### Material provided
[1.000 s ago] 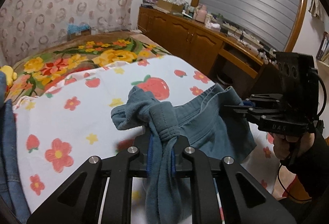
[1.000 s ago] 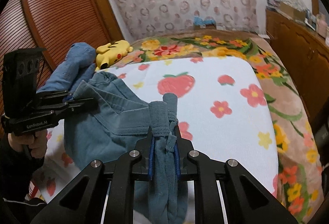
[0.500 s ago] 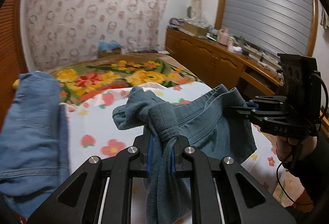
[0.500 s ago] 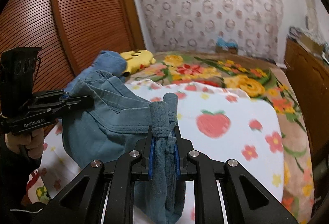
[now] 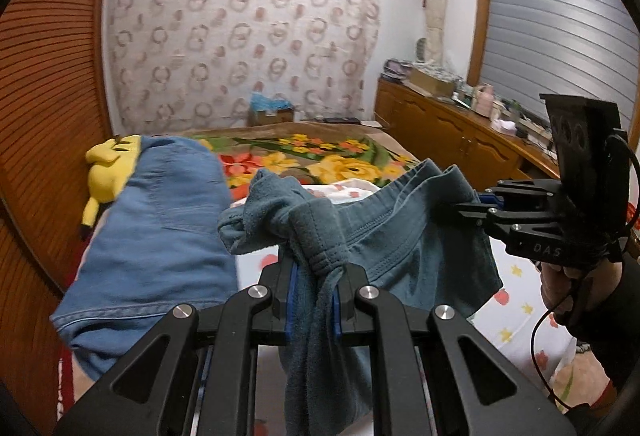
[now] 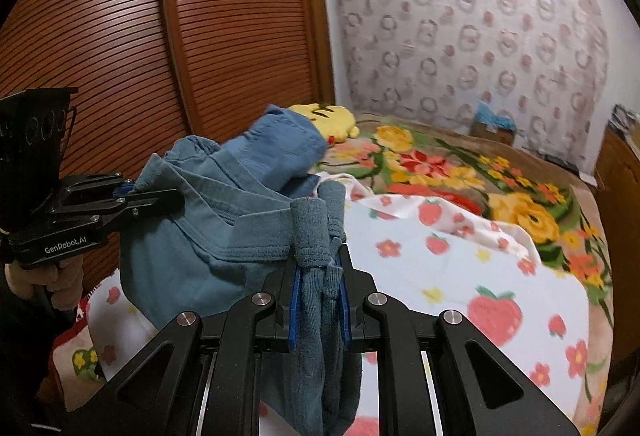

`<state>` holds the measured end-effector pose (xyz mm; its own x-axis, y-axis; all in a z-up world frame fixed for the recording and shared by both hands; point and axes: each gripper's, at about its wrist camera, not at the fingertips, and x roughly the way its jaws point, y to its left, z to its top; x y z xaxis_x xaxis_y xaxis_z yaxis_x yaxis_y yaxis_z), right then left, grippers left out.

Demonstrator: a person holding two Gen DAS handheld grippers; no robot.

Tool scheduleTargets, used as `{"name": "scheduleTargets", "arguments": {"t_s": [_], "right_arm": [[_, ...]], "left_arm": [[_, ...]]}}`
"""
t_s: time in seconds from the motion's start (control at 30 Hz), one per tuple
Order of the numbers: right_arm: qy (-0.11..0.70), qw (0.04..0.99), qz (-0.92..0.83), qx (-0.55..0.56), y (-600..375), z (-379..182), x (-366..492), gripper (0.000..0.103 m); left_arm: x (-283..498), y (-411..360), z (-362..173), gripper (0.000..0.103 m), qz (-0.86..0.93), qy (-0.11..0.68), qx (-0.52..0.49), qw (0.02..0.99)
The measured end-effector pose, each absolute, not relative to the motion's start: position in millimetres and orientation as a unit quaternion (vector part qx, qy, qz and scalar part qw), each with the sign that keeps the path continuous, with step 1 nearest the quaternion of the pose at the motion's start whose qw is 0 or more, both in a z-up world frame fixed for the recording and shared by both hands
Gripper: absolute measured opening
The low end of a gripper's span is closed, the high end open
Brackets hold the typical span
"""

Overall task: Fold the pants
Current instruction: 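Lift the folded shorts with both grippers and carry them onto the blue jeans stack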

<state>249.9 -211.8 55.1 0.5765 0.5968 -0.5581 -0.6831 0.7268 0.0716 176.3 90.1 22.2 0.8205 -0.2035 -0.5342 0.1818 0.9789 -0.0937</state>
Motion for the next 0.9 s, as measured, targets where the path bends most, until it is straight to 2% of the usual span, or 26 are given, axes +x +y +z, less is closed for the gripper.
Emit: {"name": "scheduleTargets", "arguments": {"t_s": [0.6,0.9], "right_arm": [[0.252,0.877,0.396,-0.105,-167,65,293,0.015],[0.243,0.871,0.407,-0.131,-126,61,334,0.015]], "left_arm": [[199,154,43,0.014,-0.053,0.253,-0.039,0.965],[213,180,29,0.014,-0.007,0.257,-0.053,0.965]]}}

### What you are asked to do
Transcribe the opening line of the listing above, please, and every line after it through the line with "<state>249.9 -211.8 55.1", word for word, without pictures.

### Answer box
[1.000 s ago] 
[1.000 s ago] 
[0.500 s ago] 
[0.500 s ago] 
[now] 
[now] 

`<state>` holds the measured end-effector pose (xyz mm; its own x-axis, y-axis; all in a z-up world frame fixed for the recording and shared by both hands; point and axes: each gripper's, at about its wrist camera, not at the fingertips, and x roughly the way its jaws point, y to its left, z to its top; x y z xaxis_x xaxis_y xaxis_z yaxis_x yaxis_y yaxis_z), right then left, grippers left out.

Demonstrator: a person holding two Gen DAS handheld grippers; no robot.

Tool scheduleTargets, used as `{"name": "scheduleTargets", "arguments": {"t_s": [_], "right_arm": [[_, ...]], "left_arm": [[_, ...]]}}`
"""
t_s: time in seconds from the motion's start (control at 30 Hz), one per tuple
Order of the numbers: right_arm: qy (-0.11..0.70), qw (0.04..0.99), qz (-0.92..0.83), qx (-0.55..0.56), y (-600..375), z (-379..182), x (-366..492), gripper (0.000..0.103 m); left_arm: x (-283..498), y (-411..360), z (-362..173), gripper (0.000..0.103 m), qz (-0.86..0.93), qy (-0.11..0.68), qx (-0.52..0.49), qw (0.02..0.99)
The measured end-effector pose, each absolute, not relative to the motion's start: position in millimetres and orientation as a unit quaternion (vector part qx, qy, qz and scalar part qw), each with the sign that keeps the path continuous, with step 1 nearest the quaternion of the pose at the motion's start whose qw is 0 or more, both in a z-up world frame fixed for the recording and shared by both hands
Gripper: absolute measured opening
The low end of a gripper's span is closed, the high end open
Brackets hold the typical span
"""

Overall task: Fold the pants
Current instruction: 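Lift the folded shorts with both grippers and carry them onto the blue jeans stack
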
<state>249.9 -211.8 55.1 0.5765 0.5968 -0.5581 -0.6831 0.7268 0.0716 176.3 90.1 22.2 0.8205 -0.2035 -0.5342 0.1818 0.9789 -0.0937</state>

This completes the response to the exercise.